What lines of the data include the string "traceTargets"? Copy them all.

*INFORMATION PROVIDED:*

□ □ □ □ □

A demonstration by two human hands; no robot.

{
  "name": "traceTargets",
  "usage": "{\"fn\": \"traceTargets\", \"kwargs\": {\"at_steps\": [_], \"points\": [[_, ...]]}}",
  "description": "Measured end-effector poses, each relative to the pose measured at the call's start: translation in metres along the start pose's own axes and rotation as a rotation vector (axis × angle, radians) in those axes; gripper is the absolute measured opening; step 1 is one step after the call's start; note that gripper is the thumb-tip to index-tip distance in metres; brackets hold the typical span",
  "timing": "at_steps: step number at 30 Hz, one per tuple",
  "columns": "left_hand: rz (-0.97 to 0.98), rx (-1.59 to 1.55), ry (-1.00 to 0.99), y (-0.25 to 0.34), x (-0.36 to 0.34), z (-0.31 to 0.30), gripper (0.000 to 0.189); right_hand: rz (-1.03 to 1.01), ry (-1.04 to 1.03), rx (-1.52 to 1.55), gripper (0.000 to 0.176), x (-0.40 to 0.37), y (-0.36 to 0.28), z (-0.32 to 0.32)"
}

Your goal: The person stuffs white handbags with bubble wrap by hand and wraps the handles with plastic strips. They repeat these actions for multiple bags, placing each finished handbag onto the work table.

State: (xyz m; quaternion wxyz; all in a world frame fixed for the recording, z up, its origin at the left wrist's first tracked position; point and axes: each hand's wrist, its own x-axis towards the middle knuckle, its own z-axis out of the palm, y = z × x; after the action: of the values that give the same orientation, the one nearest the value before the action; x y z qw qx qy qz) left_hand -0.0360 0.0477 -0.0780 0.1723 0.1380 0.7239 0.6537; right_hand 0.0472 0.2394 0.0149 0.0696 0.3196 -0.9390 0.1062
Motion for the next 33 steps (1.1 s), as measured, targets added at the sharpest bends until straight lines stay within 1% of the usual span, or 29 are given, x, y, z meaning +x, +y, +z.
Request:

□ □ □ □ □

*TASK ANSWER:*
  "name": "traceTargets",
  "usage": "{\"fn\": \"traceTargets\", \"kwargs\": {\"at_steps\": [_], \"points\": [[_, ...]]}}",

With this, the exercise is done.